There’s another thread about a video of a man speaking at a townhall meeting. He’s saying that this situation is bigger than Cliven Bundy. (It is.)
With respect to the BLM killing cows though ... in the video, he says that this round-up is taking place during calving season. The BLM doesn’t know enough to pair up babies and mommas. So now there are babies out there without mommas because the BLM rounded up the mommas. Then he makes the point that if the desert tortoise has rights so do the calves.
Day-old babies with no milk. This story gets worse by the hour.
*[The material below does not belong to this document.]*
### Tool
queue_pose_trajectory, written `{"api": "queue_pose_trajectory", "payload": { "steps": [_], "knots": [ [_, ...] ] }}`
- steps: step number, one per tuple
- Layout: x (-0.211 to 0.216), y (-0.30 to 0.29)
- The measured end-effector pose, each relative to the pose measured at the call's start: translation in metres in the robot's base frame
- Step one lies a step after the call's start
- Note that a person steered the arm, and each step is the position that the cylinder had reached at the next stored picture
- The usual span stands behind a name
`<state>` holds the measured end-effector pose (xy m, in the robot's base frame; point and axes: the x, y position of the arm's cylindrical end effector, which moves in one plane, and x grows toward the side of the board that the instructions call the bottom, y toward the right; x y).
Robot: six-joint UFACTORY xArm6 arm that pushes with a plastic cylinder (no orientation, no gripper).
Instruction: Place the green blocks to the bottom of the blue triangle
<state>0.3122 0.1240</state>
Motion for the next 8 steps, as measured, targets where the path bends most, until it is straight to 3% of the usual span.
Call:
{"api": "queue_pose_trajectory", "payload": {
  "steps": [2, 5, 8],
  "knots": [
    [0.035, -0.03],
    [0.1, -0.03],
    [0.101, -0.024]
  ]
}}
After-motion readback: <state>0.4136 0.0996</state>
Just like “first amendment zones”. How legal is that? Tazing people for peacful assembly and speaking out is a violation of our Constitution. Care to adress that? Care to address the death of the law? May your chains rest lightly, and the boots you lick taste good.
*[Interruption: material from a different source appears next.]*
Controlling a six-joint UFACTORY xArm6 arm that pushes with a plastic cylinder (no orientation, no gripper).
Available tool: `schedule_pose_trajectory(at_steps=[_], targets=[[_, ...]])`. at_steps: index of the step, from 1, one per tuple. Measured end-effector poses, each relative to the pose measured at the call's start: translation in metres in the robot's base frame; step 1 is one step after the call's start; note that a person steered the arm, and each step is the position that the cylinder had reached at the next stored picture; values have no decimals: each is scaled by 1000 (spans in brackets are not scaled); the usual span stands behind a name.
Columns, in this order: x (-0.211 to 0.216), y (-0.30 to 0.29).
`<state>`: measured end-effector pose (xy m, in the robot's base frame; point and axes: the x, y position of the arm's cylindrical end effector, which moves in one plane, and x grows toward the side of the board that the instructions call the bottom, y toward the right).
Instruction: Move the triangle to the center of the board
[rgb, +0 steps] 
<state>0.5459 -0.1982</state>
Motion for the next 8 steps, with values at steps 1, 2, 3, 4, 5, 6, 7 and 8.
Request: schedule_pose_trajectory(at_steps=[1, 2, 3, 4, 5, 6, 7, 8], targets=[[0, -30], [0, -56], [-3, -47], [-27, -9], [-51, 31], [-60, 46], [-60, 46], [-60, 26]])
Well, the family is wrong about that point.
The fees and grazing contracts were created under the 1934 Taylor Grazing Act. The Act provided that receipts from grazing be distributed three ways: 50% to range betterment projects, 37½% to the US Treasury, and 12½% to the state.
So, no. The fees were not originally supposed to be used only to assist the local ranchers.
The Bundy family has owned a 150-acre ranch since 1876. Ownership of the 150-acre ranch is not in dispute. What’s in dispute is grazing rights to hundreds of thousands of acres of public land to which the BLM asserts title. The Bundy family says an ancestor bought permanent grazing rights to the old Bunkerville allotment in 1887. They have not said from whom they purchased it nor, for the skeptics, produced any document of conveyance. Bundy is now grazing on the old Bunkerville allotment as well as additional land to which the BLM or the National Park Service claims title.
That's a legal argument Cliven Bundy made in court, based upon Pollard's Lessee v. Hagan, 44 U.S. 3 How. 212 212 (1845), in which the U.S. Supreme Court addressed lands ceded to the United States from Virginia and Georgia to discharge debt incurred by those states during the Revolutionary War. The USSC ruled that that the United States held this land in trust for the establishment of future states.
Subsequently, federal courts have ruled that Pollard's Lessee was based on the fact that Virginia and Georgia were sovereign entities before becoming states, and specifically ruled in four cases that it did not apply to land in the State of Nevada, because the U.S. owned the land before Nevada became a state.